Depositories, custodians and nominees commonly hold legal title to financial products for and at the direction of their beneficiaries without having any substantive interest in the financial products. This section also facilitates, as part of a Medibank Private sale scheme, the use of instalment receipts and the engagement of an instalment receipt trustee.

Section 9 - Broker

This section prescribes a person's interest in a share in a Medibank Private company if the interest exists solely as a result of an action taken by the person in the capacity as a broker in securities in the ordinary course of business and on the express instruction of a client, if the broker does not have a beneficial interest in the share or the authority to exercise in a discretionary way the voting rights attaching to the share.


Attachment B

Statement of Compatibility with Human Rights

Prepared in accordance with Part 3 of the
 Human Rights (Parliamentary Scrutiny) Act 2011

Medibank Private Sale (Interests in Shares) Regulation 2014

This Legislative Instrument is compatible with the human rights and freedoms recognised or declared in the international instruments listed in section 3 of the Human Rights (Parliamentary Scrutiny) Act 2011.

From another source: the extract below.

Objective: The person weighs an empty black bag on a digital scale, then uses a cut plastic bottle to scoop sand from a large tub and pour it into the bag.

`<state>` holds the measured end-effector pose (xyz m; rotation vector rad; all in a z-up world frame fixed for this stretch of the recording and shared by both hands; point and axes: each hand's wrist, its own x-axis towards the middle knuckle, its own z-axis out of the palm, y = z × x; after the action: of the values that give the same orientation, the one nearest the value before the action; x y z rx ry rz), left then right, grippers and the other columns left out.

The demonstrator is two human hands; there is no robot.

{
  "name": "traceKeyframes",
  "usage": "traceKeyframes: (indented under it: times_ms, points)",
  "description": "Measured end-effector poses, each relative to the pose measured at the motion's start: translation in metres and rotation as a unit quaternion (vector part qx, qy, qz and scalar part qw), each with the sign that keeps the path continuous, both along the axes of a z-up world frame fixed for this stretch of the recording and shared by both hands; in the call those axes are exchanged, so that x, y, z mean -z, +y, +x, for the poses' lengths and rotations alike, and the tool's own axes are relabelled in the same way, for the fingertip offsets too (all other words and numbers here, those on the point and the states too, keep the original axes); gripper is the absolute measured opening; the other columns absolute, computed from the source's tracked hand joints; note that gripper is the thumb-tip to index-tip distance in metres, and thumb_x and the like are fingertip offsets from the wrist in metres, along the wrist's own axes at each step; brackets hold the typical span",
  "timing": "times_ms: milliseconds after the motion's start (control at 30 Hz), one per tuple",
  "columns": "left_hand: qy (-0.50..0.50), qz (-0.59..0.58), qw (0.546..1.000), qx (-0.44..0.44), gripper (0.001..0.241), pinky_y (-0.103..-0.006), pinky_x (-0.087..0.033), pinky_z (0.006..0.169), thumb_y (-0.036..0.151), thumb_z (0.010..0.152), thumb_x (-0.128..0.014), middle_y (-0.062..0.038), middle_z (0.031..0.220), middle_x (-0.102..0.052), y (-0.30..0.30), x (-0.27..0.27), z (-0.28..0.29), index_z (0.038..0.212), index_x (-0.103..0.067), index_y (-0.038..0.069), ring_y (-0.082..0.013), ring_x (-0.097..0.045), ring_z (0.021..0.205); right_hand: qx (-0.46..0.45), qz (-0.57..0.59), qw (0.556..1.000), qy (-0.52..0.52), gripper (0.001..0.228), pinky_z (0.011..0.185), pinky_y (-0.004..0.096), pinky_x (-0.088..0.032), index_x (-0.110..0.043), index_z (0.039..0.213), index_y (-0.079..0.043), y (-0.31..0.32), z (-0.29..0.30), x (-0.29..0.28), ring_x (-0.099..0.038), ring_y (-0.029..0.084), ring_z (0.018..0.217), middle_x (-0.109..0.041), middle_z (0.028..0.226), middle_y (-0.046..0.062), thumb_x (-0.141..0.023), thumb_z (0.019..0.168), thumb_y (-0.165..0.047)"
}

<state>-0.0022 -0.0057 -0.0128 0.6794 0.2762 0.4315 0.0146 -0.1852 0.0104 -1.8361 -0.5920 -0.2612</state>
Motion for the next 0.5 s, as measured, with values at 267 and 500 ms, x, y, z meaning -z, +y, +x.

Overview of the Legislative Instrument

The Medibank Private Sale (Interests in Shares) Regulation 2014 (the Regulation) prescribes that the following kinds of interests and persons who hold those interests must be disregarded for the purposes of Part 4 of Schedule 2 to the Act:

*                temporary interests arising solely in connection with the process for completing the transfer of the Commonwealth's equity in a Medibank Private company to other persons if those interests no longer exist at 11.00 pm on the first day on which shares are transferred from the Commonwealth or instalment receipts are issued;

*                interests of a lead manager to the offer by the Commonwealth of its equity in a Medibank Private company, or a related company of the lead manager, existing solely for the purpose of performing the functions and meeting the obligations of the lead managers within the first 37 days after shares or instalment receipts are first quoted on the securities exchange of a listing market (such as purchases of shares or instalment receipts in the first 30 days after quotation for market stabilisation purposes), provided those interests are disposed of within 90 days after their acquisition;

*                interests existing solely as depositary, custodian or nominee for another person without a beneficial interest in or the authority to exercise in a discretionary way voting rights attaching to the shares; and

*                interests existing solely as a result of an action as a broker in securities in the ordinary course of business and on the express instruction of a client without a beneficial interest in or the authority to exercise in a discretionary way voting rights attaching to the shares.

Human rights implications

This Legislative Instrument does not engage any of the applicable rights or freedoms.

Conclusion

This Legislative Instrument is compatible with human rights as it does not raise any human rights issues.